Scene 2

GLASS

Car accident… a crash, a terrible crash spilling a family out all over the road. They are scraped up and put into two ambulances. What is left of them.

Wednesday, August 20, 1952, Central Plains Hospital. Patient number one: female, approximately seven years of age. Cracked ribs, lacerations to the face continuing past the hairline. Fractured collarbone.

The girls are each on a gurney on either side of the stage. The soundscape might be of medical equipment.

POUBELLE

Angelique?

GLASS

Patient number two: female, looks to be the same age. Fractured femur with bruising to both thighs. Fractures to both wrists, suspected bracing before impact. Facial lacerations, breakages to the eye socket. Gash to the mouth resulting in the lower lip being split almost completely. Severe internal hemorrhaging.

ANGELIQUE

Poubelle?

GLASS

Both in critical condition with assisted breathing.

Both parents dead on arrival.

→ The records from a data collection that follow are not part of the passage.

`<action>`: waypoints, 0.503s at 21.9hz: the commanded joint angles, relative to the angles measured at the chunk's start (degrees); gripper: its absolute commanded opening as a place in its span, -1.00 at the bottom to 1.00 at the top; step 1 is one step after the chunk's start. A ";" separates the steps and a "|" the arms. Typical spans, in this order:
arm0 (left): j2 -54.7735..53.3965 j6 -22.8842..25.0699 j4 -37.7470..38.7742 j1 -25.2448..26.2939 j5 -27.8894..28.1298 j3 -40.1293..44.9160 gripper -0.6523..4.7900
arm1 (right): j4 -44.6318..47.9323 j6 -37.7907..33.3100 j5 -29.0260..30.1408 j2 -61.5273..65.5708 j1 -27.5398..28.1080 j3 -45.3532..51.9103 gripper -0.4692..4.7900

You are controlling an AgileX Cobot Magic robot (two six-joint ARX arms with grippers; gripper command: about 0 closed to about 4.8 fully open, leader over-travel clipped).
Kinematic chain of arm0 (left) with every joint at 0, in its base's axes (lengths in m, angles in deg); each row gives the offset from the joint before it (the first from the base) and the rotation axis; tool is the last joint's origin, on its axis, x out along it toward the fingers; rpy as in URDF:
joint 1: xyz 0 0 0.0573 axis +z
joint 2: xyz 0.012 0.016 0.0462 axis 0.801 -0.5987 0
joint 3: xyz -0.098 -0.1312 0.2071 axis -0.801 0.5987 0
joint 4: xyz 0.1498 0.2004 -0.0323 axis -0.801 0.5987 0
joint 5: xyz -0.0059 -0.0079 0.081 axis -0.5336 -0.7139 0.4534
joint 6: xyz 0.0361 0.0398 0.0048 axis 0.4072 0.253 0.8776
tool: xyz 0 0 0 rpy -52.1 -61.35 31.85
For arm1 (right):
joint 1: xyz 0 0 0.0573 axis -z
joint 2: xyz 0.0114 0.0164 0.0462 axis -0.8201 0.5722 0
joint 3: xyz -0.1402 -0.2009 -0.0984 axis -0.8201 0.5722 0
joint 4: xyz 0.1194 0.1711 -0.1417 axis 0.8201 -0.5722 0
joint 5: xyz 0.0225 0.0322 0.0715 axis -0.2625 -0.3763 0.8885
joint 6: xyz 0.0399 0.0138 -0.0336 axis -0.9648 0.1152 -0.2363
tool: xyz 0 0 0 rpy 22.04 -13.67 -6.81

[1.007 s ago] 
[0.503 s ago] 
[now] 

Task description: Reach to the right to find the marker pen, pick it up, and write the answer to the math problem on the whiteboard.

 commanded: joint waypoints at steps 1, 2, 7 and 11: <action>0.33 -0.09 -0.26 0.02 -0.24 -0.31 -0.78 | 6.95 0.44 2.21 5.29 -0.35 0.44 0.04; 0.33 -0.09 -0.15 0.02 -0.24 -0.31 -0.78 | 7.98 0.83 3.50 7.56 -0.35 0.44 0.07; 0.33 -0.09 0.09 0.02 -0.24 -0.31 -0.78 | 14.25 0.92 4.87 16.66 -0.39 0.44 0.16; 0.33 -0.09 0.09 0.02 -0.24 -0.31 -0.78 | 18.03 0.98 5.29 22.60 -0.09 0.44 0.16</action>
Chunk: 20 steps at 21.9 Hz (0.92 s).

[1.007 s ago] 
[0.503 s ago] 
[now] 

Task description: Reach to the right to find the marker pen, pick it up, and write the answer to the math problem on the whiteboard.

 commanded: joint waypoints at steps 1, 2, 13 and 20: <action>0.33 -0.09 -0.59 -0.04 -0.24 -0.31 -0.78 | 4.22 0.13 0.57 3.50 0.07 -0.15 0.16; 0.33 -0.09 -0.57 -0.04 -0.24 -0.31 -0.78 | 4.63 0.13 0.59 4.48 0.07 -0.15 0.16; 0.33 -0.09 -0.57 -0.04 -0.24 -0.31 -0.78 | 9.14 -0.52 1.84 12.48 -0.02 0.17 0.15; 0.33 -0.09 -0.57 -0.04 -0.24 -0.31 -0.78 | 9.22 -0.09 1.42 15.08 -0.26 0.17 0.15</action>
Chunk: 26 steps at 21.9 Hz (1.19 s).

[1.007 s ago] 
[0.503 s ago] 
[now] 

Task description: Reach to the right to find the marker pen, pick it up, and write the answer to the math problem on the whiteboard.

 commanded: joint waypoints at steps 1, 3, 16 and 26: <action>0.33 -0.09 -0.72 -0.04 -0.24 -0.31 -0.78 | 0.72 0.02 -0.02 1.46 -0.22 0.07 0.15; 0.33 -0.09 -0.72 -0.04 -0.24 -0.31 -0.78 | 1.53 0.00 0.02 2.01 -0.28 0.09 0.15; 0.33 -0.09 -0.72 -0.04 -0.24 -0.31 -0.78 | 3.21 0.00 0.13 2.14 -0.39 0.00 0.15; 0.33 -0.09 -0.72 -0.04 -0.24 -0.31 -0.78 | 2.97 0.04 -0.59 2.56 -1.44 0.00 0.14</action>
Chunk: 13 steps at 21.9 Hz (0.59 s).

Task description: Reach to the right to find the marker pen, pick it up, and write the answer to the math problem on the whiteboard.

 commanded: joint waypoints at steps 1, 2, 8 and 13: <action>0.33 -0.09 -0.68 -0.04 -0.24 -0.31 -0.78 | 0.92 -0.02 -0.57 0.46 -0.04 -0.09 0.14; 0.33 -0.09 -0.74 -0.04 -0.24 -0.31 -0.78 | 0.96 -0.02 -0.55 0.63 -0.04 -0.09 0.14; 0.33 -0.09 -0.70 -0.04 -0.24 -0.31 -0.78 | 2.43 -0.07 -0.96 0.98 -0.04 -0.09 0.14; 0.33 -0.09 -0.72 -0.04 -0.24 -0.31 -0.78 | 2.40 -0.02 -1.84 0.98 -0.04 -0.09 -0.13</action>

I've seen this before.

POUBELLE

Thrown into the grass, a pile of meat.

ANGELIQUE

Maman and Papa, eyes closed under a sheet.

GLASS

They will die. One gulps at the air, trying to push it down. The other hemorrhaging to death. Despite the entire hospital's efforts the girls show complete failure to thrive.

POUBELLE

Two piles of little girl, folded like fawns fallen out of their mother.

ANGELIQUE

Their world cracked open, nothing left but each other.

GLASS

Oh God, they will die. I try. I try. I haven't seen anything like it in a long time, but you never forget. You never forget children covered in blood.

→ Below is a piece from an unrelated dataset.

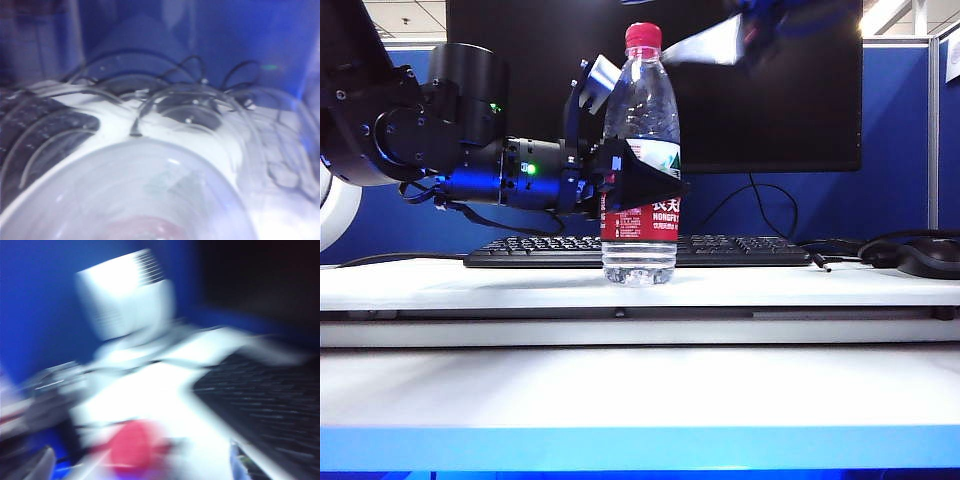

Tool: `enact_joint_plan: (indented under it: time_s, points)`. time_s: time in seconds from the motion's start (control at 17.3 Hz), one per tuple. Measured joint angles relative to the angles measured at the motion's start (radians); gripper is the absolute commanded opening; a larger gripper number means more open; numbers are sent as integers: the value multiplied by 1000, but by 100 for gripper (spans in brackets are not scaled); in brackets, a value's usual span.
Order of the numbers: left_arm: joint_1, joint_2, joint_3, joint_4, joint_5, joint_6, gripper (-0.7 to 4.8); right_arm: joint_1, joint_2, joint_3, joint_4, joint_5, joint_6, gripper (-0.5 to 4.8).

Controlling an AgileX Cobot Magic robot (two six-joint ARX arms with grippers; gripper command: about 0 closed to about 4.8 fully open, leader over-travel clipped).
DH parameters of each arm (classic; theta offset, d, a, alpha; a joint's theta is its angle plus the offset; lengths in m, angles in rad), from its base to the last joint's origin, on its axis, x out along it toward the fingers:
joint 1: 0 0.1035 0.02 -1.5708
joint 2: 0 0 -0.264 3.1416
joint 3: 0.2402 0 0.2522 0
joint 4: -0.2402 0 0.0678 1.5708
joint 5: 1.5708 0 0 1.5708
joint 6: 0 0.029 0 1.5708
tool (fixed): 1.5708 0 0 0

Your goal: Unscrew the cap from the plastic bottle on the table.

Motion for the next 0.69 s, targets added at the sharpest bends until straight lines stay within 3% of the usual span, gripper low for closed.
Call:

He hangs his head. The gurneys are wheeled out so that they are side by side. The twins manage to touch each others' hands.

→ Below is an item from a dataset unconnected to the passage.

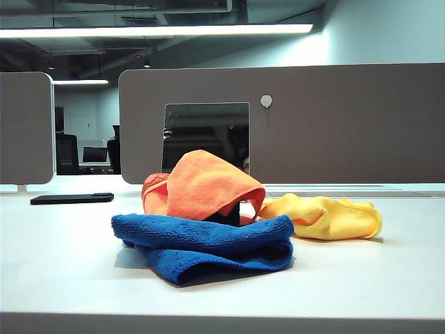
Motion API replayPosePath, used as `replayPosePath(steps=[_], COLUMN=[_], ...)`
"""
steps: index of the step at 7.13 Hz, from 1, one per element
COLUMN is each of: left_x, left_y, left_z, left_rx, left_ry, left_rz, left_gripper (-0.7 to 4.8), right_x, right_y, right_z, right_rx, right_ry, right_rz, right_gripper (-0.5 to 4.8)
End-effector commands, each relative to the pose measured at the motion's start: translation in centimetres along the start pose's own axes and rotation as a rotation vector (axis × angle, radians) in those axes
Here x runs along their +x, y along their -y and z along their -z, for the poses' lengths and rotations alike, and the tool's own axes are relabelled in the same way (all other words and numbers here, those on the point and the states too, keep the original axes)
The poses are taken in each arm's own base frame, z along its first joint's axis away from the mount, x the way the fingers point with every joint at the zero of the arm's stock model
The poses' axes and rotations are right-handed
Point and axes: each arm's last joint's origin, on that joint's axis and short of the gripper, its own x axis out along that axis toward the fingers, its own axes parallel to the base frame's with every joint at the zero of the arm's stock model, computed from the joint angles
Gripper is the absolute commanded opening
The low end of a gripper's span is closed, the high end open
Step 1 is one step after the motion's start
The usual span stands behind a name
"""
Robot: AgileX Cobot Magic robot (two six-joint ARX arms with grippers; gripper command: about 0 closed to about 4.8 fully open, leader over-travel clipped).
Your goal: Pick up a rag that is the same color as the top surface of the Rubik's Cube and cover the cube with it.
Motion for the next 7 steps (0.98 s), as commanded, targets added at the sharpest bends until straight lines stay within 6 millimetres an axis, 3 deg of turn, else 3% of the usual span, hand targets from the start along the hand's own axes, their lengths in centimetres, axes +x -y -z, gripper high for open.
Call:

Life! Life in the closet where they were put to let nature take its course. The two girls put beside each other, they touch, they begin to breathe and LIFE! No hope of survival and now both—stabilized! Thriving! Living!

The twins look at each other.

ANGELIQUE

Blood is thicker than water and stronger than bone.

POUBELLE

Don't you dare die and leave me alone.

GLASS hurries off stage.

Slowly waking up to find our family gone.

ANGELIQUE

Left on the forever grass that is the prairie lawn.

POUBELLE

With no one left now, to his house we were brought.

ANGELIQUE

He took us, fed us like a parent, but not.

POUBELLE

He took us, watered us, raised us like plants in a pot.

ANGELIQUE

He built a laboratory around us, gave us our shots.

POUBELLE

Where was home?

ANGELIQUE

Past the horizon, past hills and tall grass.

POUBELLE

He raised us like a father but wearing latex gloves and a mask.

ANGELIQUE

A decade passed, charts recording height, muscles lean.

POUBELLE

Studied since seven but now seventeen.

ANGELIQUE

Nightly with stethoscopes we were looked upon,

POUBELLE

Every inch scoured, hair gone through with tongs.

ANGELIQUE

We were held with the bruised and beaten sky of the prairies above,

POUBELLE

We were held to explain to him the formula of love.